_SUPPLIED INFORMATION_
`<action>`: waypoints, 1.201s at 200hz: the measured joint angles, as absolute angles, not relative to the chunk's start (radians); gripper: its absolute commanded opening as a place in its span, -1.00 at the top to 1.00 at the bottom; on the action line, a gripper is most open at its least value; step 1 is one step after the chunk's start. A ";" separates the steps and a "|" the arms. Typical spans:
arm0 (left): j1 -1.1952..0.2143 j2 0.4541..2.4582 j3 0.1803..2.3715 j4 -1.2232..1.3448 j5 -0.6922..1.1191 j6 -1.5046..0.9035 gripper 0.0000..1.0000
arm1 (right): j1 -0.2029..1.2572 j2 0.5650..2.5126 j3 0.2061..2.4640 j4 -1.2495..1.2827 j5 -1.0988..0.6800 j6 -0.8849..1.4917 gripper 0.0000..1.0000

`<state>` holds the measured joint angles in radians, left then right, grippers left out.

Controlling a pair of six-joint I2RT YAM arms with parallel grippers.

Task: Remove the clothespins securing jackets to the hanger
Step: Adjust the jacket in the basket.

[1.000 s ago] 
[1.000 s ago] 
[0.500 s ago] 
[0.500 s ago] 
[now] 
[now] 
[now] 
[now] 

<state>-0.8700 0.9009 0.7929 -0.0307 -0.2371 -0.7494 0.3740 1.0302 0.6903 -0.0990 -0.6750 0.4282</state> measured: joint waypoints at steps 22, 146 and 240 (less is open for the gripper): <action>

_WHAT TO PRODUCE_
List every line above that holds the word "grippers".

_WRITTEN ANSWER_
`<state>` holds the measured joint angles in radians, left then right, grippers left out.
Controlling a pair of six-joint I2RT YAM arms with parallel grippers.

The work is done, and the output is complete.